Britain’s spending watchdog has given a withering assessment on the Government’s Brexit preparations, warning there will be “points of failure” because even civil servants have been kept in the dark.
Sir Amyas Morse, head of the National Audit Office, told the Commons Brexit Select Committee that he had concerns about the readiness of Defra (the Department for the Environment), the Department of Transport and HM Revenue and Customs for the UK’s exit from the EU.
He said it was “not implausible” that aeroplane flights between the UK and EU would be grounded in any no-deal Brexit outcome.
Air travel could be severely disrupted either by “mistake” or intentionally if Brussels decided to withdraw the “goodwill” that Britain was relying on in such circumstances, the watchdog boss said.
Morse and a former Foreign Office chief also warned that the planned 21-month transition period for Britain quitting the 28-country bloc may not be long enough to get the right trade deal in place to avoid a “cliff edge” that would harm business.
The UK is due to formally leave the European Union on March 29 next year, but it plans to adopt the status quo in many areas of EU regulation until December 2020.
Two years since voters opted to leave the EU in the 2016 EU referendum, the Government has still failed to reveal its detailed programme for exit and faces a crunch EU summit next week.
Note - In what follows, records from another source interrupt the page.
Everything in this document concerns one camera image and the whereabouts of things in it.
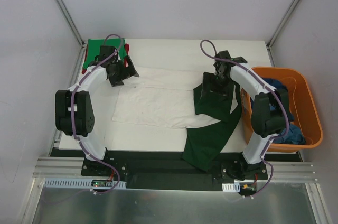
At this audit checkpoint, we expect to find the right aluminium frame post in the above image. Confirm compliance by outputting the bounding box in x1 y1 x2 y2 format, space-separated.
266 0 301 51

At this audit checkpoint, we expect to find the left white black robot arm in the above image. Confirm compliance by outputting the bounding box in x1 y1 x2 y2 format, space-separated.
55 45 139 176

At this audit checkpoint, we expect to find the folded green t shirt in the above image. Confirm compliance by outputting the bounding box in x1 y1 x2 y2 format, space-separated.
83 38 127 69

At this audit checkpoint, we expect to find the aluminium rail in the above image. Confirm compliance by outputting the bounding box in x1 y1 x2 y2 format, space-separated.
32 157 320 183

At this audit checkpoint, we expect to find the white cable duct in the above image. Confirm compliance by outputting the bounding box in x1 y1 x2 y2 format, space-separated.
222 182 240 193
44 178 127 190

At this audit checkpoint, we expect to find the left aluminium frame post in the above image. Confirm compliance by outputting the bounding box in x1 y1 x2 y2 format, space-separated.
55 0 85 46

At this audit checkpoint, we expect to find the blue t shirts pile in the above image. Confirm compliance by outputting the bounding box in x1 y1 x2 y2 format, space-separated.
251 78 306 145

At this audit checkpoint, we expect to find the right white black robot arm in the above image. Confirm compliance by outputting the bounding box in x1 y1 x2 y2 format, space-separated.
201 50 290 179

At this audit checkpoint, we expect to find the orange plastic tub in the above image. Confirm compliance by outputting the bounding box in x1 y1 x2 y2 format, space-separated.
241 67 323 153

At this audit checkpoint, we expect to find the right white cable duct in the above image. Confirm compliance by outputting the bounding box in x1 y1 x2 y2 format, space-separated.
222 182 240 193

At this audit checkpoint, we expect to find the aluminium frame post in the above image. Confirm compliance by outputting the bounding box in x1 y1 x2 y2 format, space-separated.
266 0 301 51
55 0 85 46

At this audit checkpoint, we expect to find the folded red t shirt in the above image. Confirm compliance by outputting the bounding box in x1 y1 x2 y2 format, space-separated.
81 43 130 74

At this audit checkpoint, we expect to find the white green sleeved t shirt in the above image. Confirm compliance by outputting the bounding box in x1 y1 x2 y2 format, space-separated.
112 67 241 171

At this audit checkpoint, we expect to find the left white cable duct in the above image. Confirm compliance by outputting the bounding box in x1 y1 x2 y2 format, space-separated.
44 178 127 190
MPs have repeatedly demanded detailed costings on various alternatives, only to be told to wait until this autumn.
Morse revealed that Whitehall staff had resorted to “using our reports to find out what’s been going on about Brexit”, adding that Government secrecy over its own plans had gone “too far”.
“If you’re asking people to be behind what you’re doing you need to make sure they do know what the overall enterprise is,” he told MPs.
The watchdog chief said that civil servants were putting in a lot of effort to get the country ready, but given the large number of risks, “there will be points of failure”.
Asked which Whitehall departments he was most worried about, Morse said he had concerns about both Michael Gove’s Defra department and Chris Grayling’s transport department.
Defra is one of the departments with the most Brexit issues to address, he said. And transport was an area where if there are risks that have not been addressed, “it will be highly visible and there will be very significant consequences”.
The DoT was “quite confident” about getting everything done on time, but Morse said he was worried they have “convinced themselves it is less risky than it actually is”.
Asked explicitly about the Government’s own assessment that a no deal outcome would dismantle common aviation rules and effectively ground flights between the UK and EU, Morse was frank.
It was not hard to imagine a scenario where the EU would not be well disposed towards the UK. The UK is relying on goodwill, he said.
Britain’s considerable chemical exports going to Europe would “just stop” if no goodwill or emergency arrangement is in place.
Pressed on whether the UK would have everything in place by the end of the transition in 2020, Morse replied: “I don’t think it will”.
In separate evidence, former Foreign Office permanent secretary Sir Simon Fraser said that the Brexit transition period would have to be extended again or the UK would face a “cliff edge”.
A final deal was “a long way off” because the UK didn’t have any clarity about what it wanted to achieve, Sir Simon added.